I disagree; it would help at the very least. I would require linear models only, unless a) there is a justification for non-linear terms or b) there is enough data that the result is still significant even if we inserted all the degrees of freedom that the degree of non-linearities would allow.
In most cases I’ve seen in the social science, the direction of the effect is of paramount importance, the other factor less so. It would probably be perfectly fine to restrict to only linear, only log, or only power-law; it’s the mixing of different approaches that explodes the degrees of freedom.

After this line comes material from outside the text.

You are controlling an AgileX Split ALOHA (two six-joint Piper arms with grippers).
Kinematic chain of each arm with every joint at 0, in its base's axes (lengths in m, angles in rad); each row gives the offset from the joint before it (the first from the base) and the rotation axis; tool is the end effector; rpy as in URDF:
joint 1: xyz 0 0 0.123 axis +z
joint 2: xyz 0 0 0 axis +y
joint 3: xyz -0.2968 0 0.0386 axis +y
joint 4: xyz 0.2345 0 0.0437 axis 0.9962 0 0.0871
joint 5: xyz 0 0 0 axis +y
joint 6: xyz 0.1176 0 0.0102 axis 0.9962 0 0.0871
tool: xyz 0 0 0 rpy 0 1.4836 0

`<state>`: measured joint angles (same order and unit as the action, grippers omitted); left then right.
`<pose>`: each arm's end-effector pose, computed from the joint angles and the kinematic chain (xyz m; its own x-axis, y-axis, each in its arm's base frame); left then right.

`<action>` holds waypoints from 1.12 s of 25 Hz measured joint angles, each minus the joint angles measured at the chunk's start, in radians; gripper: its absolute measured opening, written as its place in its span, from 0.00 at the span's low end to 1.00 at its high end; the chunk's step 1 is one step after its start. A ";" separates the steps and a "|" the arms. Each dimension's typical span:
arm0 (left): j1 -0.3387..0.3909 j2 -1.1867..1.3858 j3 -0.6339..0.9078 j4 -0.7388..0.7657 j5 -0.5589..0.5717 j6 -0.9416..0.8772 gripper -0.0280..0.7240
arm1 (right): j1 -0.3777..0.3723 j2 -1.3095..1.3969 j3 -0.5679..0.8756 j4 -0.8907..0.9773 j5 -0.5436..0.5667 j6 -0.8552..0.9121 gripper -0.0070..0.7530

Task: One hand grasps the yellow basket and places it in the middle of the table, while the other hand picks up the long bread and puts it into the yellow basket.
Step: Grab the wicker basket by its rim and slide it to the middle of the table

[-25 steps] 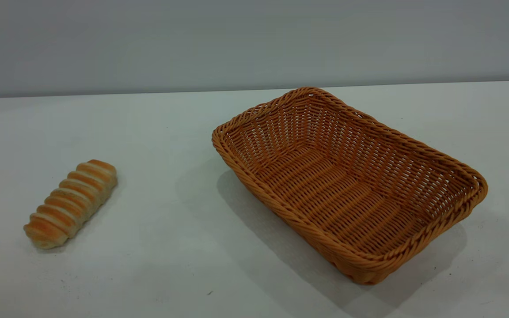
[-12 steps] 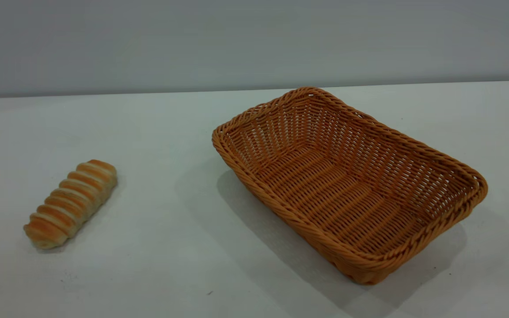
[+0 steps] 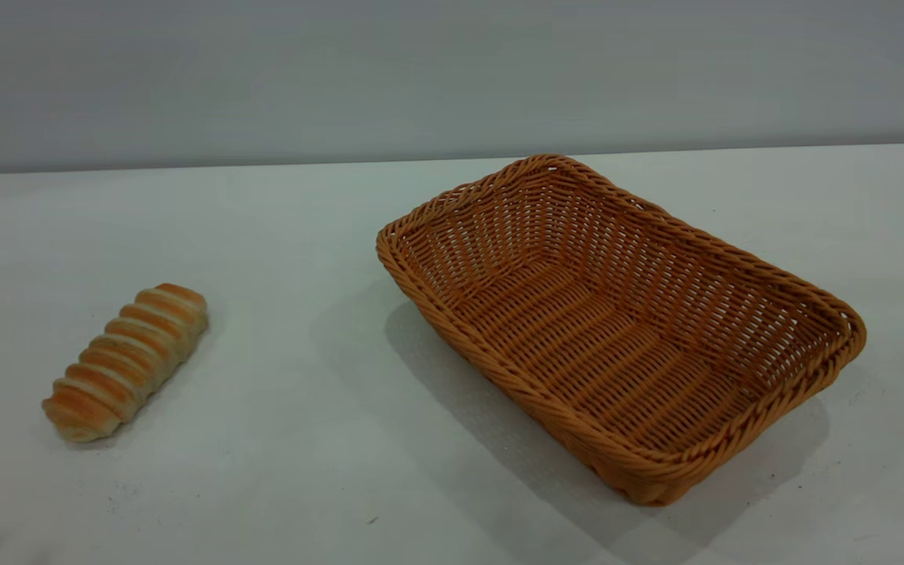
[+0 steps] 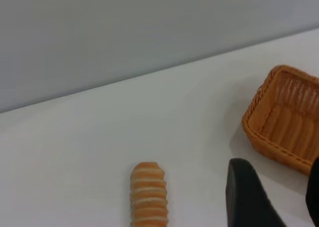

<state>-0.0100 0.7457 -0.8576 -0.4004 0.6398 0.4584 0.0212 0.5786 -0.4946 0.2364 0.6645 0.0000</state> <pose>0.1417 -0.0289 0.3774 -0.3584 0.1307 -0.9244 0.2731 0.9615 0.0301 0.1027 0.0192 0.2710 -0.6180 0.1713 -0.7673 -0.0214 0.9720 0.2342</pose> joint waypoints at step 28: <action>0.000 0.862 -0.341 -0.327 -0.246 0.487 0.53 | 0.000 0.797 -0.008 0.557 -0.261 -0.238 0.63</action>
<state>-0.0100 1.6076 -1.1987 -0.7274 0.3937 0.9455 0.0212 1.3759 -0.5028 0.7930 0.4040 -0.2376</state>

And in practice letting people have one or the other just allows them to test all three before reporting the best fit. So I’d say pick one class and stick with it.
I think this translates to “Calculate the signficance correctly” which I’m all for, linear models included :-)
Otherwise, I still think you’re confused between the model class and the model complexity (= degrees of freedom), but we’ve set out our positions and it’s fine that we continue to disagree.
It’s easy to regularize estimation in a model class that’s too rich for your data. You can’t “unregularize” a model class that’s restrictive enough not to contain an adequate approximation to the truth of what you’re modeling.